ASSIGNED TASK => The full set of entries, reproduced exactly, is the expected answer.

+++

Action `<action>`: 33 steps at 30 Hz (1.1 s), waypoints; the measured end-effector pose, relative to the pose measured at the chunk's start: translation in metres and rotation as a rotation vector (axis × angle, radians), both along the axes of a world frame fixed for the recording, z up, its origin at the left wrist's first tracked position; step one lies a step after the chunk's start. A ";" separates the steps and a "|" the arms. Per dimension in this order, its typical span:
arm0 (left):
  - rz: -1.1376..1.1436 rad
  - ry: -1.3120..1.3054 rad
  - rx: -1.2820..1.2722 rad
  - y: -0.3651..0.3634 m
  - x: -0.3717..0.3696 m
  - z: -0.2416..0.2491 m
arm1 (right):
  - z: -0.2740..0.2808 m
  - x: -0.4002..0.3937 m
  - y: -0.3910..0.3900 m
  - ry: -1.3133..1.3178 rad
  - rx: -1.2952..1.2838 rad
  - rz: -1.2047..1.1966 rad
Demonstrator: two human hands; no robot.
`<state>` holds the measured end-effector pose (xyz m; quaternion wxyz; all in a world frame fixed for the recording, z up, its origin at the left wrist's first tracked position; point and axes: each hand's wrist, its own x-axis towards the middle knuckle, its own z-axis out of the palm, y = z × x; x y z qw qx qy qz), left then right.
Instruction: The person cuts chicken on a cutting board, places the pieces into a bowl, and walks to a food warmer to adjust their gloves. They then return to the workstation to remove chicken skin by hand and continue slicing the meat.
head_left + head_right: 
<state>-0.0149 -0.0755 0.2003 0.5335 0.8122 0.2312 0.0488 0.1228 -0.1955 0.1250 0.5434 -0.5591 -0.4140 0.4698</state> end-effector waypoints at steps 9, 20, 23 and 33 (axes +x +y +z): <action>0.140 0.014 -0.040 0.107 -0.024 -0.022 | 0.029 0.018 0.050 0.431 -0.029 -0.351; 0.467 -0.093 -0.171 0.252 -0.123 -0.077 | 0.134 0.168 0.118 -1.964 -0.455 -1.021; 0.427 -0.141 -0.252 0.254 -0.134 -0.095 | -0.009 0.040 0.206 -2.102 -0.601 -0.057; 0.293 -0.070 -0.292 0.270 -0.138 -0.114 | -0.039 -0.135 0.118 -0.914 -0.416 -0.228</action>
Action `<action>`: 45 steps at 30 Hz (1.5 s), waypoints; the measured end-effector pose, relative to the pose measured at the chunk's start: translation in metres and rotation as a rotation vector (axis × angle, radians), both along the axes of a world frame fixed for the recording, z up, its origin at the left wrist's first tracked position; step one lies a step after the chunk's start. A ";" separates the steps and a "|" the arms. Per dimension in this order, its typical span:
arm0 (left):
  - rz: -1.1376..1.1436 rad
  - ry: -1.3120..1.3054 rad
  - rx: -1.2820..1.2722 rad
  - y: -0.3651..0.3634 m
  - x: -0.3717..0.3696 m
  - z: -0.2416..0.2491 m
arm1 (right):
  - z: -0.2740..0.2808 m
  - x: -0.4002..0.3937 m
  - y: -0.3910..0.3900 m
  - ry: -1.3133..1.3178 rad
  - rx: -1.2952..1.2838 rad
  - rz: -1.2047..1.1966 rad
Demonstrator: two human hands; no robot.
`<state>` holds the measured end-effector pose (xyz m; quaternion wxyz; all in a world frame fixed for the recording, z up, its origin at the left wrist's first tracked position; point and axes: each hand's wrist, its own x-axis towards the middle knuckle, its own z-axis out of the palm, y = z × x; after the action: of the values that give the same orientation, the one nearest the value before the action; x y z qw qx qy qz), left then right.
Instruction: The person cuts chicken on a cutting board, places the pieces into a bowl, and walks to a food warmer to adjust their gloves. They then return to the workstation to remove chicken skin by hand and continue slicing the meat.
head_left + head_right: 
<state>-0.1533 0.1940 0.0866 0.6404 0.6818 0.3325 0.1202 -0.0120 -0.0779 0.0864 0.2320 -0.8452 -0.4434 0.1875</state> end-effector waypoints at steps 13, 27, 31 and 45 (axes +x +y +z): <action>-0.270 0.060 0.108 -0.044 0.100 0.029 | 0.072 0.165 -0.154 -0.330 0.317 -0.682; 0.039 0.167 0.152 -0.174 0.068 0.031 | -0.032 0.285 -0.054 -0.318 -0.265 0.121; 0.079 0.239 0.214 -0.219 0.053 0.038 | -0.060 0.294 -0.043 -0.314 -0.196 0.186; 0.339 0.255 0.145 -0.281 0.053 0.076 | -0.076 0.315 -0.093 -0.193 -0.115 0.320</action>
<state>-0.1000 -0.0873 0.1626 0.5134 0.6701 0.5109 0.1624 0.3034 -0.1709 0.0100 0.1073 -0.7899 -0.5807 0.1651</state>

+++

RESPONSE TO THIS TASK =>
Action `<action>`: 33 steps at 30 Hz (1.1 s), waypoints; the measured end-effector pose, relative to the pose measured at the chunk's start: translation in metres and rotation as a rotation vector (axis × angle, radians), both along the axes of a world frame fixed for the recording, z up, its origin at the left wrist's first tracked position; step one lies a step after the chunk's start. A ";" separates the steps and a "|" the arms. Per dimension in this order, its typical span:
arm0 (left):
  - rz: -1.1376..1.1436 rad
  - ry: -1.3120..1.3054 rad
  - rx: -1.2820..1.2722 rad
  - y: -0.3651..0.3634 m
  - x: -0.3717..0.3696 m
  - z: -0.2416..0.2491 m
arm1 (right):
  - z: -0.2740..0.2808 m
  - x: -0.4002..0.3937 m
  - y: -0.3910..0.3900 m
  - ry: -1.3133..1.3178 rad
  - rx: -1.2952..1.2838 rad
  - rz: -1.2047..1.1966 rad
Demonstrator: two human hands; no robot.
`<state>` holds the measured end-effector pose (xyz m; quaternion wxyz; all in a world frame fixed for the recording, z up, its origin at the left wrist's first tracked position; point and axes: each hand's wrist, its own x-axis towards the middle knuckle, its own z-axis out of the palm, y = z × x; x y z qw qx qy qz), left then right.
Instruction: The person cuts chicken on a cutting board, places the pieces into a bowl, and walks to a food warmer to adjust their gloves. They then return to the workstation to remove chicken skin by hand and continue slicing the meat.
head_left + head_right: 
<state>-0.0149 -0.0755 0.2003 0.5335 0.8122 0.2312 0.0488 0.1228 -0.1955 0.1250 0.5434 -0.5591 -0.4140 0.4698</state> end-effector waypoints at steps 9, 20, 23 and 33 (axes +x +y +z): <action>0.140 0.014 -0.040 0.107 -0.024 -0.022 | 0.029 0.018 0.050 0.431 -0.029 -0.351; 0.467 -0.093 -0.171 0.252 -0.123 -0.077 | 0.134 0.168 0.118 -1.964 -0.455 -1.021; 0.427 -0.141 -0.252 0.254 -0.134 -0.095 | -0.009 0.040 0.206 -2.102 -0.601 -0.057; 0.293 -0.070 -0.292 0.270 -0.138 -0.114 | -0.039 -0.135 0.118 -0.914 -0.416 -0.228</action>
Action `<action>`: 45 steps at 30 Hz (1.5 s), waypoints; the measured end-effector pose, relative to the pose measured at the chunk's start: translation in metres and rotation as a rotation vector (axis × angle, radians), both along the axes of a world frame fixed for the recording, z up, its origin at the left wrist's first tracked position; step one lies a step after the chunk's start. A ";" separates the steps and a "|" the arms. Per dimension in this order, its typical span:
arm0 (left):
  - rz: -1.1376..1.1436 rad
  - ry: -1.3120..1.3054 rad
  - rx: -1.2820..1.2722 rad
  - y: -0.3651..0.3634 m
  - x: -0.3717..0.3696 m
  - z: -0.2416..0.2491 m
arm1 (right):
  - z: -0.2740..0.2808 m
  - x: -0.4002..0.3937 m
  - y: -0.3910..0.3900 m
  - ry: -1.3133..1.3178 rad
  - rx: -1.2952..1.2838 rad
  - rz: -1.2047..1.1966 rad
Demonstrator: two human hands; no robot.
`<state>` holds the measured end-effector pose (xyz m; quaternion wxyz; all in a world frame fixed for the recording, z up, its origin at the left wrist's first tracked position; point and axes: each hand's wrist, its own x-axis towards the middle knuckle, its own z-axis out of the palm, y = z × x; after the action: of the values that give the same orientation, the one nearest the value before the action; x y z qw qx qy qz), left then right.
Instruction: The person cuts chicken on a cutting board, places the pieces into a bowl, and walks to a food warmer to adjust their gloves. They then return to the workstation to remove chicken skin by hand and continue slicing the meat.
head_left + head_right: 
<state>-0.1533 0.1940 0.0866 0.6404 0.6818 0.3325 0.1202 -0.0120 -0.0779 0.0864 0.2320 -0.8452 -0.4434 0.1875</state> end-effector waypoints at steps 13, 27, 31 and 45 (axes +x +y +z): <action>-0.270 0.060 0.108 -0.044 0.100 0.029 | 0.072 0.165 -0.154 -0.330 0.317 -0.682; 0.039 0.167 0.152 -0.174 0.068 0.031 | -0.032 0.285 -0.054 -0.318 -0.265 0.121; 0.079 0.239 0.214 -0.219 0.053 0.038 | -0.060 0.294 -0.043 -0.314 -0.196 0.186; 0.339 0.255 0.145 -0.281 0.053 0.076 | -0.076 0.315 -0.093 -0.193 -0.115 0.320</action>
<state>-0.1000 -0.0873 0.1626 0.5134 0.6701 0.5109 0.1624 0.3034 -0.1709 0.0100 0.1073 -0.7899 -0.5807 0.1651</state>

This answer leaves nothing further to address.